10. Nothing in this Agreement shall waive the City’s rights to conduct inspections, in
accordance with applicable law, for the purpose of ascertaining compliance with Palo
Alto Municipal Code, Title 17 (Hazardous Materials Storage) and causing to be corrected
any conditions which constitute a violation of the Palo Alto Municipal Code Title 17 or
with any other statute, code, rule or regulation within the City’s jurisdiction affecting
the storage of hazardous materials. It is the City’s intention to conduct at least one
unannounced inspection of CPI’s hazardous materials uses per year, and to increase the
frequency of inspections of Building 2 and the associated chemical storage area at 811
Hansen Way within the last five years of the applicable amortization provided for in Palo
Alto Municipal Code section 18.70.070(b)(2)(G).

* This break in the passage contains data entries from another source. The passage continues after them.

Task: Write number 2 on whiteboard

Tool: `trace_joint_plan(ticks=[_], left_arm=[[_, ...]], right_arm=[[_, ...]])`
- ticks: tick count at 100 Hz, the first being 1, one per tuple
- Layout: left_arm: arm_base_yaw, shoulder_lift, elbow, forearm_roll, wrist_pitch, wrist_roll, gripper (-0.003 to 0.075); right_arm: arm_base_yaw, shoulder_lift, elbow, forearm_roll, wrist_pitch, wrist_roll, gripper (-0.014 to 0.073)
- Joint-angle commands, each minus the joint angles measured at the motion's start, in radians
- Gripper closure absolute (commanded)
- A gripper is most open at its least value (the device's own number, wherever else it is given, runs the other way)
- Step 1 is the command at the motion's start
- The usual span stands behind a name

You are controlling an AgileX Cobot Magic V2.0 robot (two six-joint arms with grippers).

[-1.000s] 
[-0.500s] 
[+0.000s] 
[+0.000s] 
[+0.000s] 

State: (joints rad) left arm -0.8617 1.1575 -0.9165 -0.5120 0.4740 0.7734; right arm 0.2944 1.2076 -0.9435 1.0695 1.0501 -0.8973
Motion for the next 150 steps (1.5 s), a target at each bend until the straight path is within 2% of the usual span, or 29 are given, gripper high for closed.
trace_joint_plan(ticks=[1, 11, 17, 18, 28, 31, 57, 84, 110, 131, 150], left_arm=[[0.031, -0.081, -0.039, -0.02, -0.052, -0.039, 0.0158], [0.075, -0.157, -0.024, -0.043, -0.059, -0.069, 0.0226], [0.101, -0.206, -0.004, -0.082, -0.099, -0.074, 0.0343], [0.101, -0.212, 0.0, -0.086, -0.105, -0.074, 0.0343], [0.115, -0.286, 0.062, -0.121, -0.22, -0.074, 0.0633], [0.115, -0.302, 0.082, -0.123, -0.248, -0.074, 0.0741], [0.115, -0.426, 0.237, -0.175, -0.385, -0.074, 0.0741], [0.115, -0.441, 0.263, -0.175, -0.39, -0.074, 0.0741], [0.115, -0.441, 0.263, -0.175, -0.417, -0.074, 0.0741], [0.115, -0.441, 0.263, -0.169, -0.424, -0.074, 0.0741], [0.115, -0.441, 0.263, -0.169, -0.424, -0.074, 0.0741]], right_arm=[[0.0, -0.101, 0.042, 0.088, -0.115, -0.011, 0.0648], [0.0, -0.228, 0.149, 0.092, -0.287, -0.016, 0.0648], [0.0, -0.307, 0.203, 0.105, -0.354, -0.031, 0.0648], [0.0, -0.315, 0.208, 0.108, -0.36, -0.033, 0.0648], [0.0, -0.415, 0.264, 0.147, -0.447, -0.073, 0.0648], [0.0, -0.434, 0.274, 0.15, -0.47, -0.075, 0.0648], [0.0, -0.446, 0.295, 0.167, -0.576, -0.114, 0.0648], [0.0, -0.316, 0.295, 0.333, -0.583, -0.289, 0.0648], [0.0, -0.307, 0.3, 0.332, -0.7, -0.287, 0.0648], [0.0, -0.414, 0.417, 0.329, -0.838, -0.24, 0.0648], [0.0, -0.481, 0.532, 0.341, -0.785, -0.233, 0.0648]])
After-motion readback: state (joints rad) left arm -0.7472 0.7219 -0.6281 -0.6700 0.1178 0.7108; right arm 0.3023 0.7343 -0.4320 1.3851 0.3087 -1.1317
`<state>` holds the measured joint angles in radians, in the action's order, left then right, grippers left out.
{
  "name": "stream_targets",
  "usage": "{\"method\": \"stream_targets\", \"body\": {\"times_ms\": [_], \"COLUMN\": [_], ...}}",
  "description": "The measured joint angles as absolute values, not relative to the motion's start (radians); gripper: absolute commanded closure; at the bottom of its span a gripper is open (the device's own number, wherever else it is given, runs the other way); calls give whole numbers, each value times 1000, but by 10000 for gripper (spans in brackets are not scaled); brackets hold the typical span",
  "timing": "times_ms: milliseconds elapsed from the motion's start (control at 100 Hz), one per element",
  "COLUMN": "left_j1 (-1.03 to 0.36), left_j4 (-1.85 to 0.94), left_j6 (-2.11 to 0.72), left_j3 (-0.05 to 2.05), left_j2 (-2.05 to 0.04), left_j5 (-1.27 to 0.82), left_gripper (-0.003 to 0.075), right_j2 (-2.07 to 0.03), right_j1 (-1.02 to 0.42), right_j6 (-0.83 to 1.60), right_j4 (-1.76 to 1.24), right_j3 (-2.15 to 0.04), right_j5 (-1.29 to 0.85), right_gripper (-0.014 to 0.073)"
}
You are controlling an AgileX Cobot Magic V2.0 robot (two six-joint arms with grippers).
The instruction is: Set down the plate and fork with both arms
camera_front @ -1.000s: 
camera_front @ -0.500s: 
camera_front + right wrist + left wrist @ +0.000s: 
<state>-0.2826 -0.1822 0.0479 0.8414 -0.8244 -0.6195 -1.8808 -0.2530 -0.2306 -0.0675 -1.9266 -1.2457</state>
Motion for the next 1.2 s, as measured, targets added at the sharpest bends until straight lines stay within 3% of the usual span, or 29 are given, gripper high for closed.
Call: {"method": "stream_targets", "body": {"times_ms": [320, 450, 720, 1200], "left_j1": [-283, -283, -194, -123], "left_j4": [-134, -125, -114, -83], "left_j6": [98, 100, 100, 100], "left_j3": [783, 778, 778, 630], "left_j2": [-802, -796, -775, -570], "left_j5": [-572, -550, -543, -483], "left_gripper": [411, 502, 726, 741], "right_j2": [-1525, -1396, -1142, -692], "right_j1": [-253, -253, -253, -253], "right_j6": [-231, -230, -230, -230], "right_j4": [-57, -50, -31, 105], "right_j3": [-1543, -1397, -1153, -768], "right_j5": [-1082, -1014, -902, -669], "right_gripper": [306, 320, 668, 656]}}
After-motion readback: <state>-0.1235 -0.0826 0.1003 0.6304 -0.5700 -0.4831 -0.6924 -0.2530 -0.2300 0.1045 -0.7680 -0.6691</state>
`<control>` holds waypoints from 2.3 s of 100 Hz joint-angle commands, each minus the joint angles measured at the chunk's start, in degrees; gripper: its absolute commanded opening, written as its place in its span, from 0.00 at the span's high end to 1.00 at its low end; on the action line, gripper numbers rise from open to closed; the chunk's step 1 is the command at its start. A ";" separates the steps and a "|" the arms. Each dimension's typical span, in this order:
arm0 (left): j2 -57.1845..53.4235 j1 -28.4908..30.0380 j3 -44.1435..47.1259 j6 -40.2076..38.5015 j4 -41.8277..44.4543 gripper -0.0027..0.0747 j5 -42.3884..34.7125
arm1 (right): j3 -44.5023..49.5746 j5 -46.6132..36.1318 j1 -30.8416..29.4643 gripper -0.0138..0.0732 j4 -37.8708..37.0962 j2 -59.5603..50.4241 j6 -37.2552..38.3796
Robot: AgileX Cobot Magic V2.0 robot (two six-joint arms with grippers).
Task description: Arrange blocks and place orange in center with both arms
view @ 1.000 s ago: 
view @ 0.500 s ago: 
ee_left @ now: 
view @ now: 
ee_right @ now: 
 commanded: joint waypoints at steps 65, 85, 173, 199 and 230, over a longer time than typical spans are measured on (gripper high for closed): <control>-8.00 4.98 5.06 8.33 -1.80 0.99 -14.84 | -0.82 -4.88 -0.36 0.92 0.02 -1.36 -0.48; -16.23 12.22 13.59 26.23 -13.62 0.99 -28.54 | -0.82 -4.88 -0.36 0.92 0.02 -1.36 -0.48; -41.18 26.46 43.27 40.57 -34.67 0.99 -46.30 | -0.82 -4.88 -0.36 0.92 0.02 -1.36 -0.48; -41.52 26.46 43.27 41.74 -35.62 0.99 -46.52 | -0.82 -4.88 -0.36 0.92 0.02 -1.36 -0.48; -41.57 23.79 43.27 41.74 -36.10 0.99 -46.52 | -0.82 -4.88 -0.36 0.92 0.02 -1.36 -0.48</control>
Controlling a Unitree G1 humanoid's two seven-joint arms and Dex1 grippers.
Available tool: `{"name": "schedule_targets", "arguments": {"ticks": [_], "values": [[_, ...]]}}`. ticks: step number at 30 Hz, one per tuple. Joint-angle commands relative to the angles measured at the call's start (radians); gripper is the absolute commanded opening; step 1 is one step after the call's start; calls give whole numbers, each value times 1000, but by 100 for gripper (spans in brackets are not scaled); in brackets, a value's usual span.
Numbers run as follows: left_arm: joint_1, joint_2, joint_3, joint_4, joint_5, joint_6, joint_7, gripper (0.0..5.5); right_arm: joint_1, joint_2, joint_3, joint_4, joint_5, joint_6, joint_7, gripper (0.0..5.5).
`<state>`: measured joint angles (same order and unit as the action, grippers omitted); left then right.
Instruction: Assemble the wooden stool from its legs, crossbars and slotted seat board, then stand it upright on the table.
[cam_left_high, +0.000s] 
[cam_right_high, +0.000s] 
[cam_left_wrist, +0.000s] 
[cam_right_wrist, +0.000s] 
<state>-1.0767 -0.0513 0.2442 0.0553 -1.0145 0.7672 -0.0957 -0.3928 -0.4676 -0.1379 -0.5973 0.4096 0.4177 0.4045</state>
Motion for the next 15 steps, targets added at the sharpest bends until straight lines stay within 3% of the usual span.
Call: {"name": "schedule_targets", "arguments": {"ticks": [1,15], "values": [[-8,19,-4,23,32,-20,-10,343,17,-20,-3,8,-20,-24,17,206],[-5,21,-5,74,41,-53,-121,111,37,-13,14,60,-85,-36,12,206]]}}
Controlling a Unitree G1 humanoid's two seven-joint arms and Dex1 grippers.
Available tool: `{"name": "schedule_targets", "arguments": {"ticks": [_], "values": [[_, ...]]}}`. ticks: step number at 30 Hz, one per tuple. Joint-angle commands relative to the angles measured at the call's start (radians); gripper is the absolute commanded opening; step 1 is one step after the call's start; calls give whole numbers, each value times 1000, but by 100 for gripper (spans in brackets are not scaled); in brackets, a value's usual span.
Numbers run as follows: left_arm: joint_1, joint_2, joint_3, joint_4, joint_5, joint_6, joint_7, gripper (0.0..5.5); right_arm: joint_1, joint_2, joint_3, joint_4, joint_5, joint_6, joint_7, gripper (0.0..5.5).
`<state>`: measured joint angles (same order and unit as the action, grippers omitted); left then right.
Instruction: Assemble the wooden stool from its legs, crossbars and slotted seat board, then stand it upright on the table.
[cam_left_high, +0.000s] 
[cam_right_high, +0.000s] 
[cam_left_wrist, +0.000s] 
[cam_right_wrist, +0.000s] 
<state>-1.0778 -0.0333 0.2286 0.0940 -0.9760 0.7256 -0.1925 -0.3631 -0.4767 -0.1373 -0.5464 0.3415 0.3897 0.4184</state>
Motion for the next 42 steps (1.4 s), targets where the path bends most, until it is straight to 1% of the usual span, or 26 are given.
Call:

11. The City will, in accordance with applicable law and in good faith, investigate hazardous
materials incidents and any potential violation of law or this Agreement. As part of its
investigation, the City will notify CPI in order to obtain CPI’s explanation of the matter.
The City may retain outside experts as it determines appropriate. CPI will cooperate
with reasonable inquiries from the City. Following any such investigation, the City will
send the record of determination of the investigation results to CPI and will make the
record available to the public, including any responses from CPI.